Il Veneto non è la Calabria, «qui bisogna adattarsi», avere «un diverso atteggiamento, perché i veneti danno lavoro» ed è difficile comprarli con le mazzette. Così, scrive Andrea Priante a pagina 9 del Corriere del Veneto, l’ex ‘ndranghetista Antonio Bartucca, calabrese trasferitosi a Padova e finito in manette lo scorso anno per spaccio di droga e detenzione di armi ed esplosivi. Le frasi emergono dalle intercettazioni  prima dell’arresto. Bartucca parlava con Giuseppe Avignone, 79 anni, ‘ndranghetista condannato all’ergastolo per la strage di Razzà, avvenuta nel 1977 e durante la quale vennero ammazzati due carabinieri durante un blitz ad una riunione di latitanti.

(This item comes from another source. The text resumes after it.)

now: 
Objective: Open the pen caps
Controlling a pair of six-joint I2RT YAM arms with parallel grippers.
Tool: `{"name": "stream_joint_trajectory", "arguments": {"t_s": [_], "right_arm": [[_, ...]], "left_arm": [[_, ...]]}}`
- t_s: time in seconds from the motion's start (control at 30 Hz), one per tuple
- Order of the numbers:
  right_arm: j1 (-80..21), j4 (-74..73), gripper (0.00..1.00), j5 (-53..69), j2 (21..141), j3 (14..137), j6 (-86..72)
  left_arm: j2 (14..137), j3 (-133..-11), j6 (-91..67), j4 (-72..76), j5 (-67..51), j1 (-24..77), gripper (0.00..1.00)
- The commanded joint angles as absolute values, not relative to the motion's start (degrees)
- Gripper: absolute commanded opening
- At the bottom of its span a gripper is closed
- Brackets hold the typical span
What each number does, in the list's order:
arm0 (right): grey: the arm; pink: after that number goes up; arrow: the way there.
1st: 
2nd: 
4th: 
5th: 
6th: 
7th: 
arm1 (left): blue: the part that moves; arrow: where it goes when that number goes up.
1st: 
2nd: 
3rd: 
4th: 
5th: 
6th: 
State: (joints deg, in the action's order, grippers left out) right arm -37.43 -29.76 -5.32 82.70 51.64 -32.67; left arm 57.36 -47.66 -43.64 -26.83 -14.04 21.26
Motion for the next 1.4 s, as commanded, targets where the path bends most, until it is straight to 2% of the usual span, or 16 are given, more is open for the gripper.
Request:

Dopo la strage, Avignone spadroneggiò nella zona di Taurianova e Cittanova e finì in carcere a Padova dove è rimasto fino all’ottobre del 2013 quando ha ottenuto la libertà vigilata. Libertà vigilata che, secondo la Dia, Avignone avrebbe ripetutamente violato incontrandosi con pregiudicati e uscendo dalle mura della città. Nelle discussioni con Avignone, Bartucca rivendicava la sua vicinanza al boss Salvatore Giglio.